Reid Davenport makes documentaries about disability from an overtly political perspective. His first feature film, I DIDN’T SEE YOU THERE, won the Directing Award for U.S. Documentary at the 2022 Sundance Film Festival. The film won the Grand Jury Prize at Full Frame Documentary Film Festival and the McBaine Bay Area Documentary Award at San Francisco IFF. It will have a national broadcast on POV in January 2023.

The film has been hailed by critics as “first-person poetry in captivating motion, expressed with a singular, assured artistic voice” and a “must-see.” In 2020, Reid was named to DOC NYC’s “40 Filmmakers Under 40.” His short film, A CEREBRAL GAME, won the Artistic Vision Award at the 2016 Big Sky Documentary Film Festival for “creating a visual landscape that is at once disorienting and nostalgic - and the result is so raw and compelling it's impossible to turn away.” Along with A CEREBRAL GAME, his short documentaries WHEELCHAIR DIARIES and RAMPED UP are distributed by New Day Films. Reid’s work has been supported by Ford Foundation, Sundance Institute, Creative Capital, XTR, ITVS, NBCUniversal, CNN and Points North Institute, among others.

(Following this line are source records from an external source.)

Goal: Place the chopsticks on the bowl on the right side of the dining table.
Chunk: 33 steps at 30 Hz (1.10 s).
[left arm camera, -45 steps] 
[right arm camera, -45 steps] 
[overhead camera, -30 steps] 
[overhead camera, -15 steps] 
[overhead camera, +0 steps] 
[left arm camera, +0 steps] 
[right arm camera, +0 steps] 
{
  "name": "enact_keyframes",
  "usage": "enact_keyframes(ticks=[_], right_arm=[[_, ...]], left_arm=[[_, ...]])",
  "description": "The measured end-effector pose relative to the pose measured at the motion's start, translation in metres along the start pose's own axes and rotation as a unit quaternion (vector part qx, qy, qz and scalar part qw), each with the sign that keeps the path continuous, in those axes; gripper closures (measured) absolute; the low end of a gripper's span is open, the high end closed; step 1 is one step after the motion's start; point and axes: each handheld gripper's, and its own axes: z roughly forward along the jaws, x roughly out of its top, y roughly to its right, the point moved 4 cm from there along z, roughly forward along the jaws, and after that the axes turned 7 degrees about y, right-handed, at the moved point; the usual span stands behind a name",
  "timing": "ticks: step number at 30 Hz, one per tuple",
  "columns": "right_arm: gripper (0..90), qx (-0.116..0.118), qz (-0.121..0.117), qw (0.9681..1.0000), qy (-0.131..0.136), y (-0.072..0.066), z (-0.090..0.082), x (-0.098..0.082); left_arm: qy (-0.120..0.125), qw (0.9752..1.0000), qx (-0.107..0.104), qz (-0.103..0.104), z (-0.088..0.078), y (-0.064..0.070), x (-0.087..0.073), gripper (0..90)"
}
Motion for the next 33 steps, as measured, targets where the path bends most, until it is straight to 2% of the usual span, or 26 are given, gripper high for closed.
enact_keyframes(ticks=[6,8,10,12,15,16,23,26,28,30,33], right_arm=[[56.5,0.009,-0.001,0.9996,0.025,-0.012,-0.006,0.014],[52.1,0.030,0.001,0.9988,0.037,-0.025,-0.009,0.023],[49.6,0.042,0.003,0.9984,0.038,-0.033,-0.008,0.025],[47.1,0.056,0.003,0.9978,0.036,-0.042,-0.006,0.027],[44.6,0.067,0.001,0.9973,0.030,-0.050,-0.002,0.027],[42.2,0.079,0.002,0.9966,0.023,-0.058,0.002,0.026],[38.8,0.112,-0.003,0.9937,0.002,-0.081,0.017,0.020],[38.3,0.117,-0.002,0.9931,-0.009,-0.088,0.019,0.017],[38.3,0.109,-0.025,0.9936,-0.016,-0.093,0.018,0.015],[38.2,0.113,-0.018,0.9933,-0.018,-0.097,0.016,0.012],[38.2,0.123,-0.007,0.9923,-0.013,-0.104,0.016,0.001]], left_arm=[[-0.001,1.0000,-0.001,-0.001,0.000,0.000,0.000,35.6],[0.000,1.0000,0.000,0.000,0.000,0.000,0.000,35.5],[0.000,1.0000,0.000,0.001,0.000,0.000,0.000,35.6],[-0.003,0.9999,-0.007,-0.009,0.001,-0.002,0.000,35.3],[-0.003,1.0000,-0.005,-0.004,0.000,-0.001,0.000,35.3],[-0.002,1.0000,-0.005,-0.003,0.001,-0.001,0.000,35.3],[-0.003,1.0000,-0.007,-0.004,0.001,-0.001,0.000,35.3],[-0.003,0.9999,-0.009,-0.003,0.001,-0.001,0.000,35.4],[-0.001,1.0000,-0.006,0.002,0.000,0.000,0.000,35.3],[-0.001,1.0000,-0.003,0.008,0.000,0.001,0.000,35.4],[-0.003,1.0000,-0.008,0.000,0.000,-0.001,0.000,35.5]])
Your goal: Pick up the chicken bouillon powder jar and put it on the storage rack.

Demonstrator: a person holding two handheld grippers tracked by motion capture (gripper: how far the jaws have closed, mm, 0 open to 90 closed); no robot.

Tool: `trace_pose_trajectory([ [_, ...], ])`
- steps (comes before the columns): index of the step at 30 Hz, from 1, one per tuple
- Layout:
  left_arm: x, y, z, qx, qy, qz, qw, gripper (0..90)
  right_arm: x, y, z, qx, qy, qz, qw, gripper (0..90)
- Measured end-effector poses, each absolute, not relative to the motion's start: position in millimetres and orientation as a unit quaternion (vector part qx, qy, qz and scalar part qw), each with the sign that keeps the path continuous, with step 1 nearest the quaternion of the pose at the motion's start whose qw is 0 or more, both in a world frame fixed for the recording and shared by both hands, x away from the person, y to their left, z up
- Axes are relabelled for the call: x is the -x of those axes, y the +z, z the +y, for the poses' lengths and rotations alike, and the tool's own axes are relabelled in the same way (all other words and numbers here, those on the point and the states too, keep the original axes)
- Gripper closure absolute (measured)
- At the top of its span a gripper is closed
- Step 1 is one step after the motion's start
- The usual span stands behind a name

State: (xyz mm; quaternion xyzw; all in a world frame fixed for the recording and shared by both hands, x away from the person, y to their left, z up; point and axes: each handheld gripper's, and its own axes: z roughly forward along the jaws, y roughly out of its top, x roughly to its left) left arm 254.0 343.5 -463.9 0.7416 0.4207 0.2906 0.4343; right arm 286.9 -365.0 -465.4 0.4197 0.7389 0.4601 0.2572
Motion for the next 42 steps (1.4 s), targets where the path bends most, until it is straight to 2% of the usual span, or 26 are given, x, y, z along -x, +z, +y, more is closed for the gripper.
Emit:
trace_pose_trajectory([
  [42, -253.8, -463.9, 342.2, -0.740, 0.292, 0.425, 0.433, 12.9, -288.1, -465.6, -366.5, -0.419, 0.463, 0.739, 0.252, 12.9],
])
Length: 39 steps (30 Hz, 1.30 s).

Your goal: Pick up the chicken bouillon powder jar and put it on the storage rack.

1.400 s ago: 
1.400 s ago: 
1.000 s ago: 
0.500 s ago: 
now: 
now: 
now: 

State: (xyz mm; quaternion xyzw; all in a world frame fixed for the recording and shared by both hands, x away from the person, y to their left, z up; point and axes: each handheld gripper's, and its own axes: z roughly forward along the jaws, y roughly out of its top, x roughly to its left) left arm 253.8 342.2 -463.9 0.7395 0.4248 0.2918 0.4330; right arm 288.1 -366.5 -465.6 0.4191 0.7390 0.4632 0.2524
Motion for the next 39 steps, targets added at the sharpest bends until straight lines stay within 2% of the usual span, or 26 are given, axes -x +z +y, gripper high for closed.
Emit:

Reid was a 2017 TED fellow and gave a TED Talk about incorporating his own literal body into his filmmaking. His work has been featured by outlets like NPR, PBS, The Washington Post, MSNBC, and The Chronicle of Higher Education. Reid holds an MFA in Documentary Film & Video from Stanford University and a BA in Journalism and Mass Communication from The George Washington University.

Keith Wilson


Keith Wilson is a producer, director and artist based in Athens, Georgia whose whose films have screened at Sundance, the Berlinale, Hot Docs, the U.S. National Gallery of Art, documenta14, and the Museum of Modern Art. He is currently a Creative Producing Fellow with the Sundance Institute for I Didn’t See You There. His recent short film The Tree screened at MoMA's 2019 Doc Fortnight program, DOC NYC, and was exhibited as a storefront installation at Artist Television Access in San Francisco. For his work-in-progress live documentary performance, Untitled Frank Moore Project, he was a BAVC National Mediamaker Fellow and a Points North Institute Fellow. He was the producer, director of photography and editor of Water Makes Us Wet, a documentary feature directed by Annie Sprinkle and Beth Stephens that premiered at documenta14 in Kassel, Germany. He was Director of Photography and Producer for INTERIOR. LEATHER BAR., which premiered at Sundance and was released theatrically by Strand Releasing. He is a member-owner New Day Films, a 40 year-old documentary distribution cooperative. Keith currently teaches in the Entertainment & Media Studies Department at the University of Georgia, has an MFA in film production from the Radio-TV-Film Department at UT-Austin, and grew up on a cul-de-sac in suburban Atlanta.